## TASK TO COMPLETE
All of the data below must be reproduced word for word, but without its images.

## RECORDED DATA
:::

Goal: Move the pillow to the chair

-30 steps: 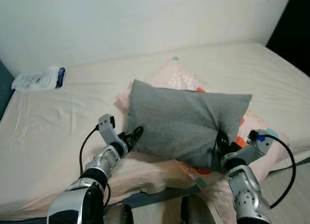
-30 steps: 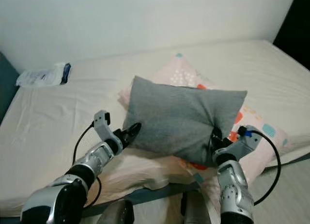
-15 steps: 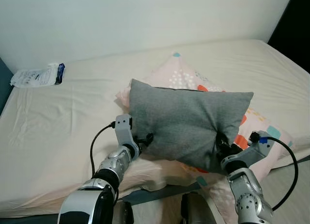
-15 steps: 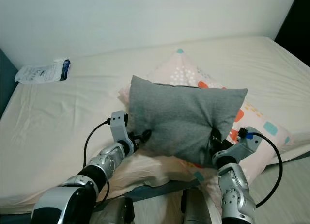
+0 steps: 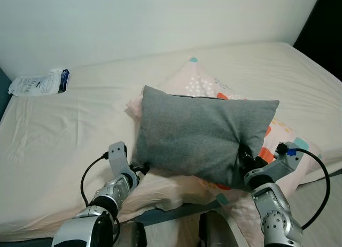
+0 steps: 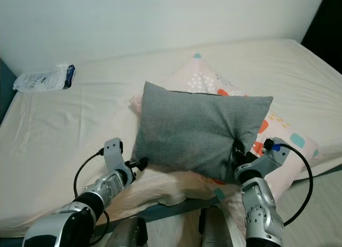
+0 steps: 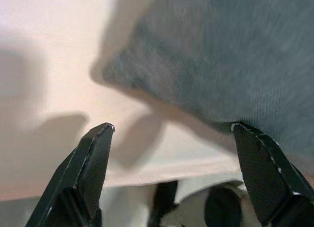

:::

## TASK ANSWER
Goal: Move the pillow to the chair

-30 steps: 
-30 steps: 
-15 steps: 
-15 steps: 
+0 steps: 
+0 steps: 
+0 steps: 

The exercise has been carried out completely.